• TASK DESCRIPTION
Pictures are to be omitted, and every entry below is to be restated exactly.

Stored records:
--

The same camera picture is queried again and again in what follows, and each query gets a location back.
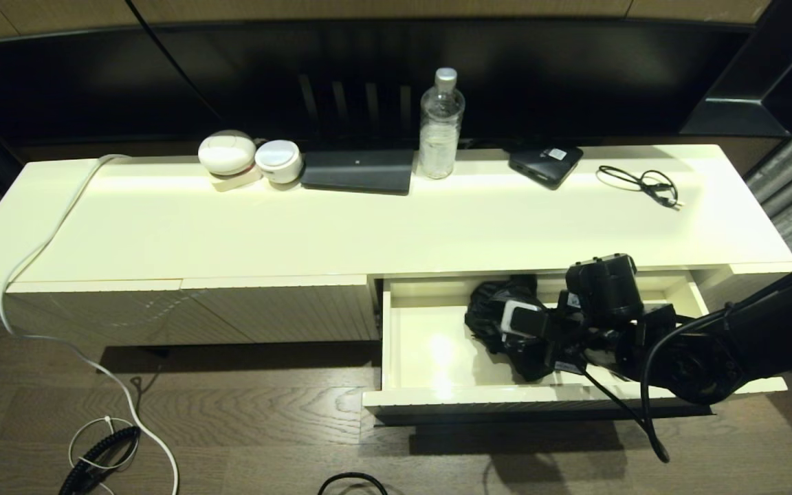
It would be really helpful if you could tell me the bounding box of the black umbrella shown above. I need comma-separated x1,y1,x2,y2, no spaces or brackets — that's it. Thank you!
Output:
465,275,555,382

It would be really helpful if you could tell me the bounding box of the cream drawer with black handle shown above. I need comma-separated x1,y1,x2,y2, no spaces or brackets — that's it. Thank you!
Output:
362,269,789,421

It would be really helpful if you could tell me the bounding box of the white low cabinet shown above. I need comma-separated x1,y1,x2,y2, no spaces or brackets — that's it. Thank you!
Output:
0,143,792,348

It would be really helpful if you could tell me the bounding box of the small black box white label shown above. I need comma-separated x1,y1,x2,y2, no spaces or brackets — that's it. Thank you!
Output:
508,144,584,190

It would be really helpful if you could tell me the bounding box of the clear plastic water bottle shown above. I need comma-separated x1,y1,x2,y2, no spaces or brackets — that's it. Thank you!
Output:
418,67,465,180

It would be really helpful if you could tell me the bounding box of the black television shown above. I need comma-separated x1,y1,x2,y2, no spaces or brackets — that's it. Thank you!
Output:
0,18,768,149

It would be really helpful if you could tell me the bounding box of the black flat rectangular box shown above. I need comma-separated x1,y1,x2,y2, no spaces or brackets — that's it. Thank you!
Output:
300,150,414,197

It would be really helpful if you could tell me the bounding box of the white round jar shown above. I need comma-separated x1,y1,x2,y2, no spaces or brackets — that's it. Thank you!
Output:
255,140,303,184

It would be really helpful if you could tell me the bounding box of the cream device base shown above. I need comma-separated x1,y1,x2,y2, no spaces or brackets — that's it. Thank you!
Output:
211,168,263,193

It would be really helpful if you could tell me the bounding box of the large white round device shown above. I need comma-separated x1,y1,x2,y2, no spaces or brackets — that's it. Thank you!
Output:
198,130,257,177

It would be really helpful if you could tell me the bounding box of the cream glossy cabinet door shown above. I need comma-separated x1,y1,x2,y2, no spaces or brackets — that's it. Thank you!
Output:
10,278,254,347

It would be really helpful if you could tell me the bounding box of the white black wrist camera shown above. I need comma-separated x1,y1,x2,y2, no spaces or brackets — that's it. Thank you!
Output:
501,301,549,339

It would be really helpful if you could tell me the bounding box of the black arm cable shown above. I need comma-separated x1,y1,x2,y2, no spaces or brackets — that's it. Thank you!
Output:
578,330,672,463

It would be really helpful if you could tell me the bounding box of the black coiled USB cable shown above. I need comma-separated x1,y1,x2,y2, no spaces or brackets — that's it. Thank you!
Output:
595,166,682,210

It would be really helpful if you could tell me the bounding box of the black floor cable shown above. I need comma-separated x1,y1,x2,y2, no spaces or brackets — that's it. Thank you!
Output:
317,472,390,495

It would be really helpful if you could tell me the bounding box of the black glossy wall frame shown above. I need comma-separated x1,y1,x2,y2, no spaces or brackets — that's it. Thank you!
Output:
676,0,792,138

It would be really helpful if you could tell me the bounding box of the thin white cable loop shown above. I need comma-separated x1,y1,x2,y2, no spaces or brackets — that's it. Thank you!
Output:
68,415,141,495

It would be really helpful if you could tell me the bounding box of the black spiral cable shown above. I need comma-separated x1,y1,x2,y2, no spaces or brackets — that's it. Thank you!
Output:
59,426,142,495

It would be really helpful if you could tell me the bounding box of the thick white power cable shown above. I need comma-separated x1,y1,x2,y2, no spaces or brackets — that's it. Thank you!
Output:
0,155,181,495

--

• WRITTEN SOLUTION
The same camera picture is queried again and again in what follows, and each query gets a location back.
It would be really helpful if you could tell me the bounding box of the black umbrella shown above. I need comma-separated x1,y1,x2,y2, no spaces or brackets — that's it. Thank you!
Output:
465,275,555,382

It would be really helpful if you could tell me the bounding box of the cream drawer with black handle shown above. I need comma-separated x1,y1,x2,y2, no spaces or brackets — that's it. Thank you!
Output:
362,269,789,421

It would be really helpful if you could tell me the bounding box of the white low cabinet shown above. I need comma-separated x1,y1,x2,y2, no spaces or brackets — that's it. Thank you!
Output:
0,143,792,348

It would be really helpful if you could tell me the bounding box of the small black box white label shown above. I need comma-separated x1,y1,x2,y2, no spaces or brackets — that's it. Thank you!
Output:
508,144,584,190

It would be really helpful if you could tell me the bounding box of the clear plastic water bottle shown above. I need comma-separated x1,y1,x2,y2, no spaces or brackets — that's it. Thank you!
Output:
418,67,465,180

It would be really helpful if you could tell me the bounding box of the black television shown above. I need comma-separated x1,y1,x2,y2, no spaces or brackets — that's it. Thank you!
Output:
0,18,768,149

It would be really helpful if you could tell me the bounding box of the black flat rectangular box shown above. I need comma-separated x1,y1,x2,y2, no spaces or brackets — that's it. Thank you!
Output:
300,150,414,197

It would be really helpful if you could tell me the bounding box of the white round jar shown above. I need comma-separated x1,y1,x2,y2, no spaces or brackets — that's it. Thank you!
Output:
255,140,303,184

It would be really helpful if you could tell me the bounding box of the cream device base shown above. I need comma-separated x1,y1,x2,y2, no spaces or brackets — that's it. Thank you!
Output:
211,168,263,193

It would be really helpful if you could tell me the bounding box of the large white round device shown above. I need comma-separated x1,y1,x2,y2, no spaces or brackets — that's it. Thank you!
Output:
198,130,257,177

It would be really helpful if you could tell me the bounding box of the cream glossy cabinet door shown above. I need comma-separated x1,y1,x2,y2, no spaces or brackets — that's it. Thank you!
Output:
10,278,254,347

It would be really helpful if you could tell me the bounding box of the white black wrist camera shown above. I need comma-separated x1,y1,x2,y2, no spaces or brackets — that's it. Thank you!
Output:
501,301,549,339

It would be really helpful if you could tell me the bounding box of the black arm cable shown above. I need comma-separated x1,y1,x2,y2, no spaces or brackets — that's it. Thank you!
Output:
578,330,672,463

It would be really helpful if you could tell me the bounding box of the black coiled USB cable shown above. I need comma-separated x1,y1,x2,y2, no spaces or brackets — that's it. Thank you!
Output:
595,166,682,210

It would be really helpful if you could tell me the bounding box of the black floor cable shown above. I need comma-separated x1,y1,x2,y2, no spaces or brackets — that's it. Thank you!
Output:
317,472,390,495

It would be really helpful if you could tell me the bounding box of the black glossy wall frame shown above. I need comma-separated x1,y1,x2,y2, no spaces or brackets — that's it. Thank you!
Output:
676,0,792,138

It would be really helpful if you could tell me the bounding box of the thin white cable loop shown above. I need comma-separated x1,y1,x2,y2, no spaces or brackets — that's it. Thank you!
Output:
68,415,141,495

It would be really helpful if you could tell me the bounding box of the black spiral cable shown above. I need comma-separated x1,y1,x2,y2, no spaces or brackets — that's it. Thank you!
Output:
59,426,142,495

It would be really helpful if you could tell me the bounding box of the thick white power cable shown above. I need comma-separated x1,y1,x2,y2, no spaces or brackets — that's it. Thank you!
Output:
0,155,181,495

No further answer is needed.